Although some embodiments of the present invention have been described above, these embodiments are presented as examples and are not intended to limit the scope of the invention. These embodiments can be implemented in various other embodiments, and various omissions, replacements, and changes can be made without departing from the gist of the invention. These embodiments, omissions, replacements, changes, etc. thereof are included in the scope and gist of the invention, as well as in the scope of the invention described in the claims and the equivalent scope thereof.

Claims (6)

A conductive film forming agent containing the following components (A) to (C), wherein the component (A) and the component (B) are dispersed in the component (C) .
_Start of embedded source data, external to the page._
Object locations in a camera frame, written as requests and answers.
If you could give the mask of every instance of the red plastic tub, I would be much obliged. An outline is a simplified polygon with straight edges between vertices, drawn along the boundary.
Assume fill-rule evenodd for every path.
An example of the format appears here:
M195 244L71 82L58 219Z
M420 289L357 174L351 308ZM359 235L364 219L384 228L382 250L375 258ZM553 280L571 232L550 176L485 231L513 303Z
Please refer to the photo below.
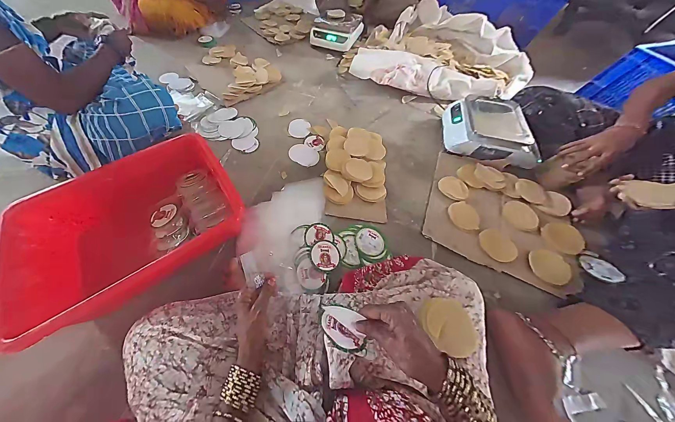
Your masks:
M150 216L183 173L209 169L229 215L158 258ZM238 235L244 205L220 161L186 134L24 197L0 217L0 353L95 319Z

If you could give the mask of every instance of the dark cloth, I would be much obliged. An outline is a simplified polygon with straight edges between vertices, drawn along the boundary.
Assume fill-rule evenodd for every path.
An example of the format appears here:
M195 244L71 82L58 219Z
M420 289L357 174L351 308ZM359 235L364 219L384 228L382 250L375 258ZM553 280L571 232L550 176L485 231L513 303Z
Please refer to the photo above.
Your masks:
M612 314L646 347L675 349L675 210L629 211L598 252L626 281L584 277L576 298Z
M598 134L619 118L616 110L575 94L547 86L532 86L513 98L548 159L564 144ZM675 116L654 122L633 148L616 159L605 173L609 177L633 174L638 179L675 183Z
M597 134L619 117L574 94L532 87L514 97L523 108L544 158L565 143ZM637 145L607 169L610 177L675 182L675 116L656 122ZM591 303L622 321L647 347L675 349L675 210L628 211L604 232L598 252L627 277L608 284L587 275L569 300Z

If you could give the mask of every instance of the woman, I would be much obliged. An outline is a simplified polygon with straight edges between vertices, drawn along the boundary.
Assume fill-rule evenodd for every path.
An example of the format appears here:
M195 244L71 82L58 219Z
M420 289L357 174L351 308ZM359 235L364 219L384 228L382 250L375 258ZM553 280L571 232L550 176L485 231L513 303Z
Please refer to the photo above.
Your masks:
M549 188L574 183L580 206L573 216L601 218L613 195L634 208L607 222L605 244L592 248L625 281L588 277L570 302L582 300L610 313L646 349L675 349L675 209L639 209L624 190L633 178L675 189L675 115L652 117L674 97L675 72L634 89L621 113L545 87L514 98L543 155L551 157L537 170L539 179Z
M111 1L135 34L183 37L226 13L226 2L220 0Z
M44 34L0 1L0 149L55 179L181 128L168 92L127 63L127 32L99 25L110 33L98 42L78 39L69 34L91 37L78 17L89 18L42 20ZM64 21L73 25L59 25Z
M671 72L634 89L621 113L542 86L527 88L514 100L522 106L542 155L559 164L546 165L541 172L565 172L557 184L575 183L581 204L572 215L585 220L604 215L610 181L616 194L630 178L675 183L675 115L652 117L674 97Z
M124 344L133 413L140 421L496 420L480 290L433 261L407 263L385 264L408 269L363 293L287 296L269 279L258 291L156 309ZM244 285L236 260L231 271L233 283ZM464 303L479 335L471 357L445 357L419 327L412 309L427 297ZM373 340L364 357L325 341L320 306L334 304L368 318L358 325Z

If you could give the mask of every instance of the gold bangle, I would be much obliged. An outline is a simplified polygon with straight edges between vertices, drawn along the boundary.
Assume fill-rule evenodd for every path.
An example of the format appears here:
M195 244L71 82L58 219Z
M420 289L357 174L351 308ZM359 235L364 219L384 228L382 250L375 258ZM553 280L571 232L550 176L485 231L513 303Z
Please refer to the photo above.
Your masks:
M445 406L450 416L463 414L471 422L496 422L491 399L475 387L473 377L453 358L447 357L447 376L432 399Z
M239 365L231 365L223 389L220 390L220 400L246 413L256 404L261 383L262 376Z
M222 417L223 419L232 420L233 422L244 422L240 417L233 416L230 413L223 413L219 410L212 412L212 417Z

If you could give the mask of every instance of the blue plastic crate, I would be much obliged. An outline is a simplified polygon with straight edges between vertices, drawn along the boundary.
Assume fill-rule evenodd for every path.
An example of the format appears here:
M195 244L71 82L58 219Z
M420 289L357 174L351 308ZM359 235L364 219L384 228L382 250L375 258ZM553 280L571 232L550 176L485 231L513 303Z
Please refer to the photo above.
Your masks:
M587 82L577 94L598 104L621 110L634 88L675 71L675 41L641 44ZM675 113L675 98L657 109L654 117Z
M497 27L512 28L514 41L525 48L567 4L567 0L439 0L451 14L479 13Z

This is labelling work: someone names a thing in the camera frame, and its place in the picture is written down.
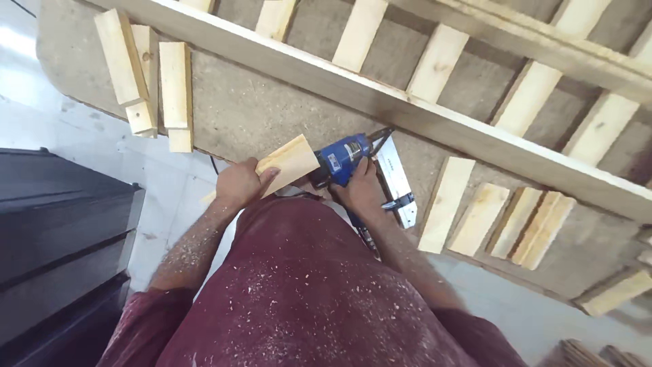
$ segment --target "maroon shirt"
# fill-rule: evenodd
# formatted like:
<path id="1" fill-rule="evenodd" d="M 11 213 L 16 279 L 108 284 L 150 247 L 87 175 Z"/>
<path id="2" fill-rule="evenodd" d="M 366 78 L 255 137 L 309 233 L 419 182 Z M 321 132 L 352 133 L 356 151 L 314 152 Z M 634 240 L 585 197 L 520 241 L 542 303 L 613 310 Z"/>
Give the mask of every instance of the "maroon shirt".
<path id="1" fill-rule="evenodd" d="M 525 366 L 490 322 L 430 310 L 331 208 L 265 199 L 192 303 L 136 293 L 99 366 Z"/>

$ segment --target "wooden block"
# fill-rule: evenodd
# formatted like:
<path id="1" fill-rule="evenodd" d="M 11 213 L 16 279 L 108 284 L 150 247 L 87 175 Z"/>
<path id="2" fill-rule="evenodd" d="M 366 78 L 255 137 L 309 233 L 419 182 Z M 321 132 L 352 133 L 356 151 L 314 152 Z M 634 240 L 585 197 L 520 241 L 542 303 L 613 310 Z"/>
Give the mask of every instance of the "wooden block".
<path id="1" fill-rule="evenodd" d="M 611 0 L 565 0 L 552 21 L 558 30 L 586 38 Z M 529 60 L 491 125 L 516 136 L 525 135 L 561 78 L 561 71 Z"/>
<path id="2" fill-rule="evenodd" d="M 575 206 L 575 199 L 548 192 L 519 242 L 512 262 L 536 269 Z"/>
<path id="3" fill-rule="evenodd" d="M 163 98 L 163 125 L 192 130 L 192 71 L 185 42 L 158 44 Z"/>
<path id="4" fill-rule="evenodd" d="M 518 237 L 532 217 L 543 191 L 531 187 L 519 187 L 509 202 L 505 213 L 494 231 L 486 251 L 491 256 L 506 259 Z"/>
<path id="5" fill-rule="evenodd" d="M 446 158 L 424 216 L 426 220 L 419 239 L 419 250 L 441 253 L 474 165 L 472 159 Z"/>
<path id="6" fill-rule="evenodd" d="M 592 289 L 574 302 L 587 314 L 598 317 L 652 289 L 652 277 L 647 270 L 628 269 L 604 285 Z"/>
<path id="7" fill-rule="evenodd" d="M 152 121 L 152 126 L 149 130 L 134 134 L 143 138 L 156 139 L 158 137 L 158 35 L 152 27 L 147 25 L 134 24 L 131 26 L 131 30 L 134 34 L 134 42 L 138 50 L 140 66 L 145 77 L 147 94 L 150 96 L 148 102 Z M 135 113 L 133 111 L 130 113 L 128 109 L 127 118 L 129 119 L 129 115 L 134 115 Z"/>
<path id="8" fill-rule="evenodd" d="M 356 0 L 333 56 L 335 65 L 360 72 L 385 9 L 387 0 Z"/>
<path id="9" fill-rule="evenodd" d="M 215 0 L 179 0 L 179 2 L 207 13 L 213 12 L 215 5 Z"/>
<path id="10" fill-rule="evenodd" d="M 111 9 L 96 15 L 95 25 L 118 104 L 127 107 L 146 101 L 147 84 L 127 16 Z"/>
<path id="11" fill-rule="evenodd" d="M 453 232 L 448 249 L 472 257 L 498 217 L 509 196 L 504 187 L 483 183 Z"/>
<path id="12" fill-rule="evenodd" d="M 189 129 L 168 129 L 170 151 L 173 153 L 192 153 L 192 131 Z"/>
<path id="13" fill-rule="evenodd" d="M 447 25 L 437 25 L 412 74 L 407 93 L 437 103 L 468 40 L 466 33 Z"/>
<path id="14" fill-rule="evenodd" d="M 265 0 L 256 23 L 256 33 L 283 42 L 297 0 Z"/>

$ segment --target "workbench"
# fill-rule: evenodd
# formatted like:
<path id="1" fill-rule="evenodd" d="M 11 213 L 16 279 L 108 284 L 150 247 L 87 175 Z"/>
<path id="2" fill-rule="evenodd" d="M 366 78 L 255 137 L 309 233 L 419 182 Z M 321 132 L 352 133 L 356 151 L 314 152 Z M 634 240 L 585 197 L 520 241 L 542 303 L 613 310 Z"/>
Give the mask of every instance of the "workbench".
<path id="1" fill-rule="evenodd" d="M 559 5 L 559 0 L 503 2 L 544 22 L 550 21 Z M 348 0 L 301 0 L 286 43 L 323 59 L 332 59 L 352 4 Z M 261 0 L 221 0 L 216 3 L 214 14 L 254 29 L 261 6 Z M 37 54 L 45 73 L 61 93 L 126 121 L 124 109 L 115 100 L 93 23 L 93 16 L 99 12 L 99 8 L 89 3 L 75 0 L 43 1 Z M 625 52 L 651 16 L 649 1 L 615 1 L 588 39 Z M 405 89 L 434 26 L 390 5 L 361 74 Z M 161 35 L 161 40 L 170 38 Z M 489 121 L 525 62 L 523 57 L 471 39 L 438 103 L 479 121 Z M 299 134 L 304 134 L 317 149 L 342 137 L 369 133 L 384 126 L 358 111 L 197 48 L 192 49 L 192 88 L 195 147 L 229 161 L 241 161 L 249 156 L 260 159 Z M 599 93 L 598 87 L 564 76 L 524 138 L 559 151 Z M 646 163 L 652 155 L 651 116 L 646 109 L 639 109 L 601 161 L 600 169 L 638 184 L 650 179 L 651 167 Z M 164 133 L 162 120 L 159 126 Z M 394 133 L 394 142 L 416 196 L 418 224 L 410 232 L 418 236 L 444 159 L 464 155 L 401 130 Z M 479 161 L 453 226 L 463 214 L 461 208 L 466 207 L 483 182 L 512 192 L 522 186 L 545 189 L 536 182 Z M 568 302 L 636 258 L 645 247 L 634 239 L 640 224 L 579 202 L 534 271 L 483 251 L 478 251 L 474 258 L 447 250 L 444 254 Z"/>

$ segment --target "label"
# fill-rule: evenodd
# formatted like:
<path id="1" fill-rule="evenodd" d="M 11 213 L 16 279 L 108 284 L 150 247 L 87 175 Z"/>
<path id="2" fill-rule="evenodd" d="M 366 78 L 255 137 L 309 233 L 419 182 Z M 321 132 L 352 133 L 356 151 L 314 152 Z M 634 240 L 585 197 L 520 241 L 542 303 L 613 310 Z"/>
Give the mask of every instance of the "label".
<path id="1" fill-rule="evenodd" d="M 337 158 L 335 157 L 335 154 L 333 154 L 333 153 L 329 154 L 328 155 L 328 160 L 331 162 L 331 166 L 333 166 L 333 170 L 335 172 L 342 169 L 342 166 L 340 166 L 340 162 L 337 161 Z"/>

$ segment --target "person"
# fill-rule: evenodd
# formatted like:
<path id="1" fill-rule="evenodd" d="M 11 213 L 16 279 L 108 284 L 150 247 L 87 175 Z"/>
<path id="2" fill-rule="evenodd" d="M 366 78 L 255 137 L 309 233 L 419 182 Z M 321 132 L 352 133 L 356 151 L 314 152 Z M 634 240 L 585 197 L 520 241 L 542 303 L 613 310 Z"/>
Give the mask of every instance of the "person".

(A) Silver powder and / or silver-coated powder (B) Cellulose nanofibers (C) Organic solvent The conductive film forming agent according to claim 1, wherein the component (A) is a silver powder having a 50% average particle diameter of 100 nm or more and / or a silver-coated powder. A conductive film forming agent containing the following components (A) to (C) and substantially free of water as a dispersion medium.
(A) Silver powder and / or silver-coated powder
(B) Cellulose nanofibers
(C) Organic solvent It contains the following components (A) to (C), and is characterized in that the content of the component (A) is 70 to 98% by mass with respect to the total content of the components (A) and (B) of 100% by weight. A conductive film forming agent.
(A) Silver powder and / or silver-coated powder
(B) Cellulose nanofibers
(C) Organic solvent The conductive film forming agent according to any one of claims 1 to 4, which is used for spraying. A conductive film formed by applying the conductive film forming agent according to any one of claims 1 to 5.